花壇の花が咲いているということは、人がいなくなって間もないのだろうか。
意識のない間に何があったのだろう。
私の当たり前
私は君が心配なんだ。
いつも何かに怯えているから。
君をずっと見守って、何かあれば助けてあげる。
君は遠慮や気遣いをしすぎてしまう人だから、私に助けてと言えないんだよね。
だから君に要らぬ気遣いをさせないように、影からそっと見守るね。
君といつも一緒に帰っている人にやめて欲しいと言えないんだね。
私が代わりに言ってあげたよ。
なんだか凄く怒っていたけど、迷惑をかけている自覚がないんだろうね。
そんな人は社会の迷惑だから、いなくなってもらったよ。
君が知ったら自分を責めてしまうから、誰にも気づかれないようにしたからね。
君の為なら、このくらい当たり前だよ。
街の明かり
都会は夜でも暗くならない。
街の各所に明かりがあるからだ。
全ての明かりの元に人がいる。
それでも昼よりずっと少ない。
そしてそのほとんどは見ず知らずの他人だ。
国や世界の広さを考えれば決して広くはないこの土地に、いったいどれほどの人が集まっているのだろう。
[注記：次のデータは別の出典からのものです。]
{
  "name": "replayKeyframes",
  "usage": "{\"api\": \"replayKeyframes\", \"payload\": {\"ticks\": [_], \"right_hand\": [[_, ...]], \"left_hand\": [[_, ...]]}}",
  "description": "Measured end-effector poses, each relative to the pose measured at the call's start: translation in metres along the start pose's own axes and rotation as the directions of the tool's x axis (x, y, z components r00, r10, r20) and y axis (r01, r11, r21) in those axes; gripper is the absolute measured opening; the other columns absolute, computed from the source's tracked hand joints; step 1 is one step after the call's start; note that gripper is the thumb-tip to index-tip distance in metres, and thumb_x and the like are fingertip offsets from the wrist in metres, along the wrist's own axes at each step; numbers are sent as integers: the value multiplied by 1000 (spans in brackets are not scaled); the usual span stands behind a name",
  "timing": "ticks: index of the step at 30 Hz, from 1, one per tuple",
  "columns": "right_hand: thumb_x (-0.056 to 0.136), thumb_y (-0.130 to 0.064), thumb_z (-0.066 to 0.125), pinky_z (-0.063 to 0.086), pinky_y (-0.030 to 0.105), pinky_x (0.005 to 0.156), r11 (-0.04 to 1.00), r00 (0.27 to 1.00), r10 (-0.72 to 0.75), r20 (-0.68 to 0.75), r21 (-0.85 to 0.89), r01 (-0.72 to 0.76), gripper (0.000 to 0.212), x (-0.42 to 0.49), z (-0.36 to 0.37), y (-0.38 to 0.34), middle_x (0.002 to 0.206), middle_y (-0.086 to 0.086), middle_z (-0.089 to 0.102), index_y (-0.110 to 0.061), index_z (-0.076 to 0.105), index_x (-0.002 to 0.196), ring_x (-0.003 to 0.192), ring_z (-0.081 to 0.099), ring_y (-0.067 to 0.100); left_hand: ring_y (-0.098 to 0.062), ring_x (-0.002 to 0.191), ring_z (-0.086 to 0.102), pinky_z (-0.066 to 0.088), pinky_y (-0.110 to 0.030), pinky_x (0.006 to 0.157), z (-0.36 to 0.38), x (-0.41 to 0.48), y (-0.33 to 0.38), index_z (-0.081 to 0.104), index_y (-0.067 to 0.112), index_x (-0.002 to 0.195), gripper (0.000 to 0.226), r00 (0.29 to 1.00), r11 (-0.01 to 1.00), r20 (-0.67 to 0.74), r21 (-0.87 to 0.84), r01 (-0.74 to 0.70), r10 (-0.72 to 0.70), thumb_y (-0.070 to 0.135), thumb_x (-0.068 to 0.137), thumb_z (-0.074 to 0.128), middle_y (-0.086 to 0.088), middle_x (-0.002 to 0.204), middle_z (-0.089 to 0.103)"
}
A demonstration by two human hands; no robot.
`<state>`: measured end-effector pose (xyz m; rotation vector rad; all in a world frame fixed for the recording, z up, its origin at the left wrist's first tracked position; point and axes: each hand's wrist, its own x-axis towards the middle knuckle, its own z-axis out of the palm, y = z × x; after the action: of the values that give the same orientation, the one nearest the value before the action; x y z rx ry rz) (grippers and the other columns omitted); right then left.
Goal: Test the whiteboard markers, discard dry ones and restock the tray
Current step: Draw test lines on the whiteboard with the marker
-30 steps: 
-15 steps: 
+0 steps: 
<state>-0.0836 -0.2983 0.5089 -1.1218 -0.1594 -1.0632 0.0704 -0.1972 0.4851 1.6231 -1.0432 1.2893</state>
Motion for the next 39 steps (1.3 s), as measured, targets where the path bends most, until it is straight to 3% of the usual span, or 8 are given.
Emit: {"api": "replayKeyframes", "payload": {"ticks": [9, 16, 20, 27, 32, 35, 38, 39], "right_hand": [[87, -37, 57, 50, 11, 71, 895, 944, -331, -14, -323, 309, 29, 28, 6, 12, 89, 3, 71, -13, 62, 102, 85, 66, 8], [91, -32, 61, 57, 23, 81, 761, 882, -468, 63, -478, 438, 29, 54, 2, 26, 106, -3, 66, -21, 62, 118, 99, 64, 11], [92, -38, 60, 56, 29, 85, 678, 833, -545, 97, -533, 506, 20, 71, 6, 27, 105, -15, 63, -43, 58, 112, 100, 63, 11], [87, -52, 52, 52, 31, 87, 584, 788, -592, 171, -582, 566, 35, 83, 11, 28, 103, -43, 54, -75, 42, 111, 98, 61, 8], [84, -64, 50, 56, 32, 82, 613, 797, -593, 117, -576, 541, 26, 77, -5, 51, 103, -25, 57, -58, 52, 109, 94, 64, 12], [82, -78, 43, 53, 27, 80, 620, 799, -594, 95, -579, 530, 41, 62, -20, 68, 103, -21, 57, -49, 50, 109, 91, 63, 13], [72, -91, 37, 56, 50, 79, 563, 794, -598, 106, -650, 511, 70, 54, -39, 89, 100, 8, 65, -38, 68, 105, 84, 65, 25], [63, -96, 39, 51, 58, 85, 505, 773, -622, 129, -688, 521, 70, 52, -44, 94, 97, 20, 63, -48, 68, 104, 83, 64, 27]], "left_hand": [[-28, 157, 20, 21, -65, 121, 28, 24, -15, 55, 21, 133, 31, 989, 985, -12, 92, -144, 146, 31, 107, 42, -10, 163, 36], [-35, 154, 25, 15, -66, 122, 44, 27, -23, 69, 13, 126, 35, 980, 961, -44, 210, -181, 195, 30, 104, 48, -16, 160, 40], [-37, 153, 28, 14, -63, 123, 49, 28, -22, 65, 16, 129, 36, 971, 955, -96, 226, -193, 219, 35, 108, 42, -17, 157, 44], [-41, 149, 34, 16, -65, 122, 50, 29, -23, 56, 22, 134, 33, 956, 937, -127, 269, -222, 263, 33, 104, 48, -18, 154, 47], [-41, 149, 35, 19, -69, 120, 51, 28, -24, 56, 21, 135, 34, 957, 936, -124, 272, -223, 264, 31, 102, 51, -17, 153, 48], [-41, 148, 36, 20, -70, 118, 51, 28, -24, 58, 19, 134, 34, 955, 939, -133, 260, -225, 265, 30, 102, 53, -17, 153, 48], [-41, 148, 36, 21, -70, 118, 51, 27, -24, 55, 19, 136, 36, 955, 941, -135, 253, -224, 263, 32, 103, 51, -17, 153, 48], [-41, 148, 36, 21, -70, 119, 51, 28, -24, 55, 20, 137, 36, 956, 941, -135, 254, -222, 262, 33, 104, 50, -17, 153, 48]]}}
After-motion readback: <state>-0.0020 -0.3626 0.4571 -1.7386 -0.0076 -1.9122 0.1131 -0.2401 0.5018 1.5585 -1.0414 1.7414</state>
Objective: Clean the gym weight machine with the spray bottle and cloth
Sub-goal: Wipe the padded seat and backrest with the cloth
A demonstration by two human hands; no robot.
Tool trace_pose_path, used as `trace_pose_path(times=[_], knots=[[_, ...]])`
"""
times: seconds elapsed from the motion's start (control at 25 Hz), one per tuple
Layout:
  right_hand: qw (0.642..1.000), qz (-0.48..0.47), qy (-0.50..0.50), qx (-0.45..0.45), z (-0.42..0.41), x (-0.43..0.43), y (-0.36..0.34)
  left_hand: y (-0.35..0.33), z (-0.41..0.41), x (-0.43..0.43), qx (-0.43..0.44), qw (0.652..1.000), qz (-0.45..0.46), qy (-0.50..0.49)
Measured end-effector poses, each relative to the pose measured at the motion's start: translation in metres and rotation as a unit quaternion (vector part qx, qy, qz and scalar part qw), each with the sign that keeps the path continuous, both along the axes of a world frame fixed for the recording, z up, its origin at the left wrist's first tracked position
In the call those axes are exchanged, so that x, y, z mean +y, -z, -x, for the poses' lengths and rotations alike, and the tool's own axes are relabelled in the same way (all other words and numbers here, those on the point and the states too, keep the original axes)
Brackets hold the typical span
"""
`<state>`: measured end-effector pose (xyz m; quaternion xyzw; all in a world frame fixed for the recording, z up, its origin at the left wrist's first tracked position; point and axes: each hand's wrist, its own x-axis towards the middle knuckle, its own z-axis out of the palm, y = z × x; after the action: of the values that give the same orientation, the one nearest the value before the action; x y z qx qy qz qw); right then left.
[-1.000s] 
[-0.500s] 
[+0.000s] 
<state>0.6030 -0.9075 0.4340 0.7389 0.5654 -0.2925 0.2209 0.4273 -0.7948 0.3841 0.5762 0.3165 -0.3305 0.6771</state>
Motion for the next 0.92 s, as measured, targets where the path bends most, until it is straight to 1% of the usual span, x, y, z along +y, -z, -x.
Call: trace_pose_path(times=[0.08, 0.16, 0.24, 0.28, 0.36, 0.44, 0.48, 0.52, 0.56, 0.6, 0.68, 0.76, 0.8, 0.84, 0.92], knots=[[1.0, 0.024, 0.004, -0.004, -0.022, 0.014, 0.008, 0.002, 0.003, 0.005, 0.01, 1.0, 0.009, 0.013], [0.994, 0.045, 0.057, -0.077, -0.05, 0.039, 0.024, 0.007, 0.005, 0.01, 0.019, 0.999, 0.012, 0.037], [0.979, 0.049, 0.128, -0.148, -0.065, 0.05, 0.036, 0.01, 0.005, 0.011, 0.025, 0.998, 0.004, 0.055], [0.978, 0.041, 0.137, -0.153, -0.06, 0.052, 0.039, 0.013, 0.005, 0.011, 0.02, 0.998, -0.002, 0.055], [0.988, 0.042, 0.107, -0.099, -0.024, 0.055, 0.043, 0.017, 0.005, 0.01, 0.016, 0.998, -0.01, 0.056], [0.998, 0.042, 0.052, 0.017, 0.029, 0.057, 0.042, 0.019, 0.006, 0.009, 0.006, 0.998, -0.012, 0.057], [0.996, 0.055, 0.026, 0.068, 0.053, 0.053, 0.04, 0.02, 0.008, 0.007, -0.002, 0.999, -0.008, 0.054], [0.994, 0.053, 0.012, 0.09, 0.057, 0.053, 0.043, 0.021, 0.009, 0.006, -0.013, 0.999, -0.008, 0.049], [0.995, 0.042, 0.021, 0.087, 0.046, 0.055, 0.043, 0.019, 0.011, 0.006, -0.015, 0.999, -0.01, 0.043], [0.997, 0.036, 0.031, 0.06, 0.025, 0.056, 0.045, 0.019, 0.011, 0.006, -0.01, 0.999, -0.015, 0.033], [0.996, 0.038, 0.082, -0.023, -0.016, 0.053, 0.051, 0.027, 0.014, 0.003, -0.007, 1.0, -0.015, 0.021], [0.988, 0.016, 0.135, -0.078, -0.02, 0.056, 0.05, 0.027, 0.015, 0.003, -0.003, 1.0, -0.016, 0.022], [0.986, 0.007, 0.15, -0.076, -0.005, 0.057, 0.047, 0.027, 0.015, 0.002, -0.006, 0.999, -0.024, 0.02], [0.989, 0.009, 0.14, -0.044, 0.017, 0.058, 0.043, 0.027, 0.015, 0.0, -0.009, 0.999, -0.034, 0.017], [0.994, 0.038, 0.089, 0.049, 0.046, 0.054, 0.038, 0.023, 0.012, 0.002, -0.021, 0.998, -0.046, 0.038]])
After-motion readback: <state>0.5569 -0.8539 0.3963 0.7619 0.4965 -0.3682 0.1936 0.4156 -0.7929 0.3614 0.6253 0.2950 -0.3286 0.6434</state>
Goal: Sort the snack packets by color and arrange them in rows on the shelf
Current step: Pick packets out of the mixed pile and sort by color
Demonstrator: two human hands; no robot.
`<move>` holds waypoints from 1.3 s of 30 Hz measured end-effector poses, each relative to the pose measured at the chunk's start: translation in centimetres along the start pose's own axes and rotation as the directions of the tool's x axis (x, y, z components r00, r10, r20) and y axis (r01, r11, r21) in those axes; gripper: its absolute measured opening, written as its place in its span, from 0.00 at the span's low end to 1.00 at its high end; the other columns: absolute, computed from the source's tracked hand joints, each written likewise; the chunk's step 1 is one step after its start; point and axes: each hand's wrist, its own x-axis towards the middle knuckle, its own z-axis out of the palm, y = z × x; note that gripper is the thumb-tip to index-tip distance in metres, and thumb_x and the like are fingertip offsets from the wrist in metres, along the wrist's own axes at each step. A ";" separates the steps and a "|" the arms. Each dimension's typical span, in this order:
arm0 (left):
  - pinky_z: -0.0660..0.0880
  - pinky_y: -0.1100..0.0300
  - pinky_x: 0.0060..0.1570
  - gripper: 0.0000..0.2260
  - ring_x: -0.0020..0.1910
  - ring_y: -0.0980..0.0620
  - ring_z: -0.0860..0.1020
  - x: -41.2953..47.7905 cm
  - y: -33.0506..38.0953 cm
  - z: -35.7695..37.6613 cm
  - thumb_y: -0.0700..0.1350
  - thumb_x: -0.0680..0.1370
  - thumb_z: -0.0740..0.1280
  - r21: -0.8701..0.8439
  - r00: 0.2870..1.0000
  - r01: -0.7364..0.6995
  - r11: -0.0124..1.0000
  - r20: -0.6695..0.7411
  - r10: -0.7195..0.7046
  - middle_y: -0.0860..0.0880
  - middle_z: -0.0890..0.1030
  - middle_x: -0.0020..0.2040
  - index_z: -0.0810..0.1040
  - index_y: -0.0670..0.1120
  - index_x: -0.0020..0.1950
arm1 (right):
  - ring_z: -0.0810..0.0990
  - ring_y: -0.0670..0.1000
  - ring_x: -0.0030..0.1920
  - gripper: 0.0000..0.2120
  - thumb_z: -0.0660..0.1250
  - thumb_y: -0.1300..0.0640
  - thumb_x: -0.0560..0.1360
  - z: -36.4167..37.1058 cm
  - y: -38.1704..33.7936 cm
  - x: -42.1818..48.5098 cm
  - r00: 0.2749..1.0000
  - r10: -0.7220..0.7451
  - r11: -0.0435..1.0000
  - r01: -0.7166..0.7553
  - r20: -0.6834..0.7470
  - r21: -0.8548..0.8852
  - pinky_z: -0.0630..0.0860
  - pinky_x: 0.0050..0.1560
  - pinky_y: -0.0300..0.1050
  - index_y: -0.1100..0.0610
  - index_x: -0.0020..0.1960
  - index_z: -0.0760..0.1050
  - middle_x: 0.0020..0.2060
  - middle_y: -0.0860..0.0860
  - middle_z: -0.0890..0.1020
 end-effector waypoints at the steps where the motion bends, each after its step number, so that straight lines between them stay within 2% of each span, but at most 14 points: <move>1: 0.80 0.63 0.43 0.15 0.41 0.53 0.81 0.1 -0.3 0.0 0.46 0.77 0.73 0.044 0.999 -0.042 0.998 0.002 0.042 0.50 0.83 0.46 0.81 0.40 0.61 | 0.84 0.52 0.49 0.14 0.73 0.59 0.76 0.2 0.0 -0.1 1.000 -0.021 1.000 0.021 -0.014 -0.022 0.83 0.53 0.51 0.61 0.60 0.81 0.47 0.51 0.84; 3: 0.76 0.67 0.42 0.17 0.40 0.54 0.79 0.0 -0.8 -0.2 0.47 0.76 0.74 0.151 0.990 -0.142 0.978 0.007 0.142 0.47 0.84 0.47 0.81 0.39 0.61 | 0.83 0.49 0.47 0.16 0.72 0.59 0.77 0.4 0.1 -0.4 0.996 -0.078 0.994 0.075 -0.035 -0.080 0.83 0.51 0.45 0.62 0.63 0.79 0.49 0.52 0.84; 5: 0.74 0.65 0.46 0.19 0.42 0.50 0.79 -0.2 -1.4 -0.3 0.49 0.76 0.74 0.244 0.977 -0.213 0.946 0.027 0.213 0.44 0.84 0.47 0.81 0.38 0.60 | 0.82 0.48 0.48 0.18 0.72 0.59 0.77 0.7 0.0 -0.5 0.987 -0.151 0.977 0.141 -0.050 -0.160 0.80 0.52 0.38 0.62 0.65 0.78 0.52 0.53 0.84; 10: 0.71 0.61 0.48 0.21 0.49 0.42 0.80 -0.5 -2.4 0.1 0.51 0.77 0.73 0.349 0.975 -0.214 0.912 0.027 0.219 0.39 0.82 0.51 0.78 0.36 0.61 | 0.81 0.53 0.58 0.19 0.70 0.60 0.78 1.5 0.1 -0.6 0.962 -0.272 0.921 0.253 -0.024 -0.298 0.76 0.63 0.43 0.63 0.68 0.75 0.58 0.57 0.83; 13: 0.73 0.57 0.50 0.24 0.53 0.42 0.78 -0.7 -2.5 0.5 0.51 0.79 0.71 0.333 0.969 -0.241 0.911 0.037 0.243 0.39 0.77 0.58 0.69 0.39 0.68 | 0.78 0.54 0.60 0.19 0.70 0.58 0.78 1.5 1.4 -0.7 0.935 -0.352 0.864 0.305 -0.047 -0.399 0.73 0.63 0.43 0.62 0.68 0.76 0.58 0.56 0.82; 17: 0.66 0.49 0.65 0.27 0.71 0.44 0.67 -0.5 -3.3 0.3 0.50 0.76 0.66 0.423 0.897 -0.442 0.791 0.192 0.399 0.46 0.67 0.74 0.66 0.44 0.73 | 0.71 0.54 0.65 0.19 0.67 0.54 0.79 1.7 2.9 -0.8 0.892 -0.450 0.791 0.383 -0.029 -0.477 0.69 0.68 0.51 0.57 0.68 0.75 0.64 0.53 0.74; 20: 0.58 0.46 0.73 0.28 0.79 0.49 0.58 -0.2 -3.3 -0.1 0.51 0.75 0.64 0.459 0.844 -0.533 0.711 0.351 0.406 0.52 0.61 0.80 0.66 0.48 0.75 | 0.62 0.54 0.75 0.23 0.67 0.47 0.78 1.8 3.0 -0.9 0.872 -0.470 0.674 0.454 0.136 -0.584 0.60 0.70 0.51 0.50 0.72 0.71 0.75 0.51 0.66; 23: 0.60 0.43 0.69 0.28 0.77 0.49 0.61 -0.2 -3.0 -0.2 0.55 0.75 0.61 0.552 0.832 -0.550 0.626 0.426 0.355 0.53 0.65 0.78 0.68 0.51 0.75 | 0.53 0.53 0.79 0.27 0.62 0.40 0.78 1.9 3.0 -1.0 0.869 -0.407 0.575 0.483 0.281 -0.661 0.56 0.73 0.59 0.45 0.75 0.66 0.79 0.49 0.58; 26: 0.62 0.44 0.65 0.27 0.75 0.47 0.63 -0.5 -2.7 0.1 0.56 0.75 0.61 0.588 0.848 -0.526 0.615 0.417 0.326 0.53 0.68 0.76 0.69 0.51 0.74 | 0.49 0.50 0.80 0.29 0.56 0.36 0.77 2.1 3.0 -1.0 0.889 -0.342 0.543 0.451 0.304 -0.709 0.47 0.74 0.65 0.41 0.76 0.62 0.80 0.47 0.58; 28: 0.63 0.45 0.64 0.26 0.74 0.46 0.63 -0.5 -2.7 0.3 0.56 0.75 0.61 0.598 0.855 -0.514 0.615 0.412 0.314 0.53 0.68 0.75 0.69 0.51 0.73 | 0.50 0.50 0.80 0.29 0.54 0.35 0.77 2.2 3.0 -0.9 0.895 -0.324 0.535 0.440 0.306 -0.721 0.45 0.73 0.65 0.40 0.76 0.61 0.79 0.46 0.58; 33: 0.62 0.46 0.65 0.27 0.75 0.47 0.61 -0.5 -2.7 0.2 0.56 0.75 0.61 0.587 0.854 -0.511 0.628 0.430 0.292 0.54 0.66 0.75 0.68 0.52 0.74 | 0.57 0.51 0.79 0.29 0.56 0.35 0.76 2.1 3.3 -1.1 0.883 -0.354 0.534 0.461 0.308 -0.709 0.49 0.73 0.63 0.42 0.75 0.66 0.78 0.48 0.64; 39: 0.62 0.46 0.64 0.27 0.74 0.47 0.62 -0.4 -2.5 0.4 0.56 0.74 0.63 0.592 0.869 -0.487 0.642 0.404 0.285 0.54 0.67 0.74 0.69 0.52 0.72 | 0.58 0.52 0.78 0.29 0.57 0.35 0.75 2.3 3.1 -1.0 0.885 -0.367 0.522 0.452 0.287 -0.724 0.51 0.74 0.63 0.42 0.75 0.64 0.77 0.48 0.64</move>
それほど人が密集している都会に大きな災害が訪れれば、人が少ない土地よりもずっと多くの悲鳴で溢れ、死体の山となるだろう。
その光景を見る事ができるだろうか。
そんな密かな楽しみを悟られぬよう、私は今日も変わり映えのない都会の日常を生きる。
七夕
7月7日、七夕
年に一度だけ、彦星と織姫が会える日
きちんと働いていれば、毎日会えたのに
友だちの思い出
私には友達などいなかった。
思い出などない。
奴らは友達などではない。
私の人生を歪めた奴ら。
どういうつもりであんな事をしたのだろう。
友達面をされると腹が立つ。
それでも奴らとの思い出を語れというのなら、奴らが私に行った悪行の数々を話そう。